Your assignment
The word "table" marks the lines to find; copy every such line from the data below.

* * *

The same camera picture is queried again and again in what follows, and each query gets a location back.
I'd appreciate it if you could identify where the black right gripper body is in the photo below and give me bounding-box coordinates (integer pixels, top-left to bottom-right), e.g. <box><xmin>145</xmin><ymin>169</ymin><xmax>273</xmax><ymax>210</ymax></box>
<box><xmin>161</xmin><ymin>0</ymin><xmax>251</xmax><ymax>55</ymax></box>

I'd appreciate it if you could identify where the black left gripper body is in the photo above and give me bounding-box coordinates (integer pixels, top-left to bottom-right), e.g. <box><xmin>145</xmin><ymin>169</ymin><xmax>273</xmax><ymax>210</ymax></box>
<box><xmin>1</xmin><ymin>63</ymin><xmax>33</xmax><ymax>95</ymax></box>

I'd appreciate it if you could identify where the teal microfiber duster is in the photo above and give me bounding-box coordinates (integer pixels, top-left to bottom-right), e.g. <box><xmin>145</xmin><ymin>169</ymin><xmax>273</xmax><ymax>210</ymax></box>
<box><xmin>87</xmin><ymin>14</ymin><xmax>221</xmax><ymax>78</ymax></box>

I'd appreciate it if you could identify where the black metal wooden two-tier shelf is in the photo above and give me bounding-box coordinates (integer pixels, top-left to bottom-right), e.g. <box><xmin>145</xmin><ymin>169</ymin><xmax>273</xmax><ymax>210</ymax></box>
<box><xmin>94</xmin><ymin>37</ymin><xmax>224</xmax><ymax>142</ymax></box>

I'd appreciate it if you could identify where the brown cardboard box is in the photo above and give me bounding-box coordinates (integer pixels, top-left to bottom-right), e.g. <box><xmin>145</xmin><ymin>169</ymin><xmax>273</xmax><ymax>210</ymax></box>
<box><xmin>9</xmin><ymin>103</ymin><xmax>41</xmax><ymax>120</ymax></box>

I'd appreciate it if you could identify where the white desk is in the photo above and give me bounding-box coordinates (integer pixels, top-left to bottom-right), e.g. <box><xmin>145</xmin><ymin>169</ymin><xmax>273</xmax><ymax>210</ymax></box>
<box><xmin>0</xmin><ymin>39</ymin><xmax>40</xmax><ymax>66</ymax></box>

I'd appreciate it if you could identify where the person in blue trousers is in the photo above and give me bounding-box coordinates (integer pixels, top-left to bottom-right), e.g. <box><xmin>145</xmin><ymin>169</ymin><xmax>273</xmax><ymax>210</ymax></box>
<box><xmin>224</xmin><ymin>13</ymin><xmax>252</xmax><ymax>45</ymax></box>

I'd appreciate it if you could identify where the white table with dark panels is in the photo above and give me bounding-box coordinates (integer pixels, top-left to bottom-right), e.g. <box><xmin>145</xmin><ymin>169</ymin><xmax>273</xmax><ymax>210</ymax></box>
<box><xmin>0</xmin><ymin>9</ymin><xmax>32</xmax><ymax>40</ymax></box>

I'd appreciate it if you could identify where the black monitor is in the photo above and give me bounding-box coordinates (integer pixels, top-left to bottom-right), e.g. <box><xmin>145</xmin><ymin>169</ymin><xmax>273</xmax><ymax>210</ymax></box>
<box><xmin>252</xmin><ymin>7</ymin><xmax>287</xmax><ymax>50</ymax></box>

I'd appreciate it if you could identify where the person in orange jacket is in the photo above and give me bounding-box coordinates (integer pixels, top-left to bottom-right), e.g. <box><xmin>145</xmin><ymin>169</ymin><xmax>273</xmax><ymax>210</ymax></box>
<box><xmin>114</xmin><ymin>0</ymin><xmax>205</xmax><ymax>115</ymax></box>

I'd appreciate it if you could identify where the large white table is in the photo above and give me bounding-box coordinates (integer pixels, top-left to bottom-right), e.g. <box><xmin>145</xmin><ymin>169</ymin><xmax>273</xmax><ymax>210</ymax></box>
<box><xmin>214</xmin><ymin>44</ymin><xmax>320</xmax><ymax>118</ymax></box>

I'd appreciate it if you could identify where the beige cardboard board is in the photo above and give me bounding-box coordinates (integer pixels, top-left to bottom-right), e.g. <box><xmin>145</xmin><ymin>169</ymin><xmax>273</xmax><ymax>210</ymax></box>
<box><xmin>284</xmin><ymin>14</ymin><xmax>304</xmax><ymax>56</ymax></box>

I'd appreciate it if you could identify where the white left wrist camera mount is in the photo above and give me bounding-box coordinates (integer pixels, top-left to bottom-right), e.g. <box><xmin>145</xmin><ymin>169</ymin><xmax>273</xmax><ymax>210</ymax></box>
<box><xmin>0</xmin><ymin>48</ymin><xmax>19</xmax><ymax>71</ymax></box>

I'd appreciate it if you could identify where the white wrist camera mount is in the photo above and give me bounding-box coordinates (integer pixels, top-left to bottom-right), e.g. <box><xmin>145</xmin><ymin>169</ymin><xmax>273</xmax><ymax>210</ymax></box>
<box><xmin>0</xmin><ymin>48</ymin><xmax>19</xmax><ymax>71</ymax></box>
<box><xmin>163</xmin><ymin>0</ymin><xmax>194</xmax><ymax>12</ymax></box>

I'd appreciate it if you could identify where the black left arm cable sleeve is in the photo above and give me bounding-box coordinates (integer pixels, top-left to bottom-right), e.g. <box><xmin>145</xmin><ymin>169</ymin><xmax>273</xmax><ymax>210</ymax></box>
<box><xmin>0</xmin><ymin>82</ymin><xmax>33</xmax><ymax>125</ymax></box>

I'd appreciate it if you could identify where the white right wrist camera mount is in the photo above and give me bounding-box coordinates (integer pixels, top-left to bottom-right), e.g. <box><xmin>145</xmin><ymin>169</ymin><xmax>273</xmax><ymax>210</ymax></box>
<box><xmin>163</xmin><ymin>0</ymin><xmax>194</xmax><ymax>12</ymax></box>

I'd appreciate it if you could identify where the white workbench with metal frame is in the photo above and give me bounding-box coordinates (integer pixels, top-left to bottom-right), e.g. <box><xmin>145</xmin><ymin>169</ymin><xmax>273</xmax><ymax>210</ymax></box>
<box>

* * *

Exercise solution
I'd appreciate it if you could identify where the white table with dark panels is in the photo above and give me bounding-box coordinates (integer pixels, top-left to bottom-right), e.g. <box><xmin>145</xmin><ymin>169</ymin><xmax>273</xmax><ymax>210</ymax></box>
I'd appreciate it if you could identify where the large white table is in the photo above and give me bounding-box coordinates (integer pixels, top-left to bottom-right), e.g. <box><xmin>145</xmin><ymin>169</ymin><xmax>273</xmax><ymax>210</ymax></box>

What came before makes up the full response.